Jan 16, 2015 10:01 GMT  ·  By

Sony’s H1Z1 zombie survival MMO has been recently launched on Steam Early Access and since its release many players have been disappointed by some of the last-minute changes developers have implemented.

There’s a lot of debate on the pay-to-win model that Sony seems to have decided to go for in the alpha version available to general public.

Since everyone is blaming Sony Online Entertainment’s John Smedley for lying several months ago when he said that they would not sell weapons, ammo, medical aid or food in H1Z1, he took it on Reddit to defend the unexpected changes.

The main issue that needed to be explained is why Sony has decided to introduce Airdrops to H1Z1. Airdrops are available for either $20 (€20) or $40 (€40) and can’t be called until at least 1/4 of the servers are full.

Players may find randomized content ranging from weapons, ammunition, food, medical aid and other consumables, in these airdrops. Here is what Smedley has to say in order to clear up some of the misconceptions:

“- You cannot call in airdrops until the servers are 1/4 full. - You can't call in airdrops without generating a ton of zombie heat. - The airdrops are random in what they deliver. - You are not guaranteed to get a single thing out of the airdrop you called in. You could die trying and you're out the money. - We fly the plane in very slowly and loudly. We also stream green smoke from it you can see from very far away.”

Those who still don’t believe this is not a pay-to-win game are invited by Smedley to not buy the game or play it at all, however he asks payers to personally try them before making the call.

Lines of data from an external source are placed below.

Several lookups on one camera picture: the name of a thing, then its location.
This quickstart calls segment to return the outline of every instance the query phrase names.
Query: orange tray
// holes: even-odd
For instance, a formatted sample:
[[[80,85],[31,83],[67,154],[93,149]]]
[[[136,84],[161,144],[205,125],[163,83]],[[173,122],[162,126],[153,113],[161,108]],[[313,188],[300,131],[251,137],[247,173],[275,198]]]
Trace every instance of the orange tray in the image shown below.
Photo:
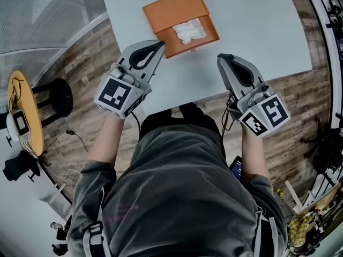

Changes to Airdrops will be made in the next few days

Smedley also announced that his team plans to make some changes based on players feedback. They will probably be introduced “in the next day or so” and mostly implies some tweaks to the airdrops system:

“- Dramatically widening the radius they come in - it's too small from what we're observing. - Making sure the chance for guns is a much lower chance so they are much more rare. - Upping the minimum number of people on a server to even allow air drops. It's set at 50 right now and we're going to at least double it. We are serious about these being server events and contested. - Making the plane fly even slower.”

No matter how Sony decides to defend a gameplay mechanic introduced in one of its games, ultimately, it’s players’ choice whether or not they will accept it. Even if changes are made to Airdrops, players seem to be extremely vocal about the mere existence of this system.